Lim cited the example of SK producing core materials for EV batteries in Malaysia and suggested areas such as robotics, artificial intelligence, and smart cities as exciting and mutually reinforcing areas of cooperation between Malaysia and Korea that could lead to the economic development of ASEAN.

“Korea is in the first league, and ASEAN is set to follow Korea utilizing RCEP,” he said.

“Malaysia is looking forward to upgrading the relationship into a strategic partnership with Korea that would cover a wider range of sectors,” Lim said highlighting trade, investment, and economic cooperation to be the backbone of Malaysia-Korea bilateral relations.

Lim said taking inspiration from Korea’s creative industry could also solidify the bilateral relationship.

Malaysia shall explore Korea’s developed creative industry as a model for Malaysia in a short time, said Lim applauding Korea’s soft power aspect.

He appreciated the success of Korean movies such as Parasite, saying the Malaysian entertainment industry was also moving quickly with enough room for cooperation with Korea.

He underlined futuristic relations shall include high technology, green technology, smart manufacturing, high value-added industries and creative industry, culture industry including k-pop as crucial aspects of bilateral cooperation.
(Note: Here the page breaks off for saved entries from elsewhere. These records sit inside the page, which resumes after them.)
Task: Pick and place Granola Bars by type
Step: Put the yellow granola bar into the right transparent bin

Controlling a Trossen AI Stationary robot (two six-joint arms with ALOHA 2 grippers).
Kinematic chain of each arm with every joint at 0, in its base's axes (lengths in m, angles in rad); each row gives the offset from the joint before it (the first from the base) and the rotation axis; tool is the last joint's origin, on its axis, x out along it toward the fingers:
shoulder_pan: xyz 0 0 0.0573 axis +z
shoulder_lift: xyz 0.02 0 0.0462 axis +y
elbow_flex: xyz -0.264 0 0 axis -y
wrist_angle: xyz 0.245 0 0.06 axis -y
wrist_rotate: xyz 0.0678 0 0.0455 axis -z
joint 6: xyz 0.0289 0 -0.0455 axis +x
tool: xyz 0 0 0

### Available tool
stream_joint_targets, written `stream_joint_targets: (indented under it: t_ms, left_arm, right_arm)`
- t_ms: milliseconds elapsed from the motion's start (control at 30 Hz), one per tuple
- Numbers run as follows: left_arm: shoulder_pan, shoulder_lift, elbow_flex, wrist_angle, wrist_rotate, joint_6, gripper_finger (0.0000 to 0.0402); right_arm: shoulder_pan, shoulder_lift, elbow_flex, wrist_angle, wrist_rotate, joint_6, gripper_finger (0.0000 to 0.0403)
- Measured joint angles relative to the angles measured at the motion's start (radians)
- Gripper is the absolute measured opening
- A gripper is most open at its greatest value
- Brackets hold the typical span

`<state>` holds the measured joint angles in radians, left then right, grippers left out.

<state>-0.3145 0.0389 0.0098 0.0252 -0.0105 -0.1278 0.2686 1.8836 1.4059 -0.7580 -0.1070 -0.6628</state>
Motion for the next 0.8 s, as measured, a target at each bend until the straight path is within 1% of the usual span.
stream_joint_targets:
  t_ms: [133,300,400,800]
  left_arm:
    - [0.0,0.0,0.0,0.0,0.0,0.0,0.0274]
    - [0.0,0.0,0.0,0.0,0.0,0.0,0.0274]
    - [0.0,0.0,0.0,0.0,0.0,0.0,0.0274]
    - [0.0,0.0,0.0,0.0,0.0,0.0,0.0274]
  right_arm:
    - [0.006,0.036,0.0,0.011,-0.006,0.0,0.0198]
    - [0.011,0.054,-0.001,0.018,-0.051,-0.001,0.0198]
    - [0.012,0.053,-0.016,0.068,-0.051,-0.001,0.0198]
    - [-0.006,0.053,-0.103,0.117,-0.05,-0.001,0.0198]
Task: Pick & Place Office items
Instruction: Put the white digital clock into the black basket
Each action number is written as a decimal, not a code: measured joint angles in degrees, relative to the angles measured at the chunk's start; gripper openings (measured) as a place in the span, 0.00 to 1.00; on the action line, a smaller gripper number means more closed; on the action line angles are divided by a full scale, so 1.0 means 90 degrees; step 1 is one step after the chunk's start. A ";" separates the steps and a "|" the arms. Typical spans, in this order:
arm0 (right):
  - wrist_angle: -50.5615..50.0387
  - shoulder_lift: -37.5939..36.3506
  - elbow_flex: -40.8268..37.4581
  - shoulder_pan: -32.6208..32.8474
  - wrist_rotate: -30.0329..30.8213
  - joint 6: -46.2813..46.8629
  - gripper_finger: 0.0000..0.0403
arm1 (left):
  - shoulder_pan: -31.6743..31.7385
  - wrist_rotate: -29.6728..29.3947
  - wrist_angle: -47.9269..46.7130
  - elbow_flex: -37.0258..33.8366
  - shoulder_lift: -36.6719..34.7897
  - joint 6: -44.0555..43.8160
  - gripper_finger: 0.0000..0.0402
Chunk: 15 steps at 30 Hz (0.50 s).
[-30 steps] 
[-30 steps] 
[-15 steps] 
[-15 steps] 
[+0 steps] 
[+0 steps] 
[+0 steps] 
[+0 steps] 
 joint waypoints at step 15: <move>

Stressing Malaysia-Korea people-to-people contact, Lim said that K-pop, Korean culture, the entertainment industry, and cosmetics are very exciting to Malaysians.

“Korea is hugely popular in Korea and remains attractive to Malaysia despite COVID-19,”

He said that Koreans like to go to Malaysia for educational opportunities such as English education, international schools, and even for short-term courses for long time and golf tourism is also emerging as a new area.

“Malaysia offers a complete package for Koreans cheaper than Korea,” he said.